Your assignment:
Write out the whole listing exactly as it is written below.

Supplied information:

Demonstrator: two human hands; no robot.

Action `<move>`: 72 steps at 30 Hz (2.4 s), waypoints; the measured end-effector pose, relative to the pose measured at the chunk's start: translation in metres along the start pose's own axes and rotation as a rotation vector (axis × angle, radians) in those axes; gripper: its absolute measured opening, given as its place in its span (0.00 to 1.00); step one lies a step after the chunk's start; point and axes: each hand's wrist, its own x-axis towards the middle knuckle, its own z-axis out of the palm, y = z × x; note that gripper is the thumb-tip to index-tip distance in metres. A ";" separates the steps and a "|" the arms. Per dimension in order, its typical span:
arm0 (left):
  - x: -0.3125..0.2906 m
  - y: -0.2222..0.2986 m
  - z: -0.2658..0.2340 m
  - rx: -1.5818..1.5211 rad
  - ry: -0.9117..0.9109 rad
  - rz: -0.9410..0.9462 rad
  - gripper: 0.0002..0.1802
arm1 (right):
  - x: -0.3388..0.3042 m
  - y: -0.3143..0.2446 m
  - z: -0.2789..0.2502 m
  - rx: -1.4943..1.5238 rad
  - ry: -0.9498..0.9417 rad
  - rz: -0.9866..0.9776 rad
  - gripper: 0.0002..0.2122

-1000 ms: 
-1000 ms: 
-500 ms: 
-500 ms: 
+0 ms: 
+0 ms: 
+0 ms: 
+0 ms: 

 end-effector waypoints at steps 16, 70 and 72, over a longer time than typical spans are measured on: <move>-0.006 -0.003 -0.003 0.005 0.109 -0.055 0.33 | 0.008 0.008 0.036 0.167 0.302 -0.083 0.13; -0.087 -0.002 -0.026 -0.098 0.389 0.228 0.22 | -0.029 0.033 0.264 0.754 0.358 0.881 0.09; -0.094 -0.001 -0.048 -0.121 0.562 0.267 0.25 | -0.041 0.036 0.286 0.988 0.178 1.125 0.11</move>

Written reply:
Demonstrator: two human hands; no robot.

Action `<move>`: 72 steps at 30 Hz (2.4 s), waypoints; the measured end-effector pose, relative to the pose measured at the chunk's start: translation in metres along the start pose's own axes and rotation as a rotation vector (axis × angle, radians) in those axes; gripper: its absolute measured opening, given as its place in its span (0.00 to 1.00); step one lies a step after the chunk's start; point and axes: each hand's wrist, its own x-axis towards the middle knuckle, its own z-axis out of the palm, y = z × x; note that gripper is the thumb-tip to index-tip distance in metres. A ";" separates the steps and a "|" the arms. Per dimension in order, its typical span:
arm0 (left):
  - x: -0.3125..0.2906 m
  - y: -0.2222..0.2986 m
  - z: -0.2658..0.2340 m
  - rx: -1.5818..1.5211 rad
  - ry: -0.9117..0.9109 rad
  - rz: -0.9410..0.9462 rad
  - gripper: 0.0002..0.1802
arm1 (right):
  - x: -0.3388..0.3042 m
  - y: -0.3143..0.2446 m
  - z: -0.2789..0.2502 m
  - rx: -1.4943..1.5238 rad
  - ry: -0.9498..0.9417 rad
  - rz: -0.9866..0.9776 rad
  - gripper: 0.0002..0.2122

-1000 ms: 
-1000 ms: 
-500 ms: 
-500 ms: 
+0 ms: 
+0 ms: 
+0 ms: 
+0 ms: 

 end-effector waypoints at steps 16, 70 and 72, over a longer time than typical spans are measured on: <move>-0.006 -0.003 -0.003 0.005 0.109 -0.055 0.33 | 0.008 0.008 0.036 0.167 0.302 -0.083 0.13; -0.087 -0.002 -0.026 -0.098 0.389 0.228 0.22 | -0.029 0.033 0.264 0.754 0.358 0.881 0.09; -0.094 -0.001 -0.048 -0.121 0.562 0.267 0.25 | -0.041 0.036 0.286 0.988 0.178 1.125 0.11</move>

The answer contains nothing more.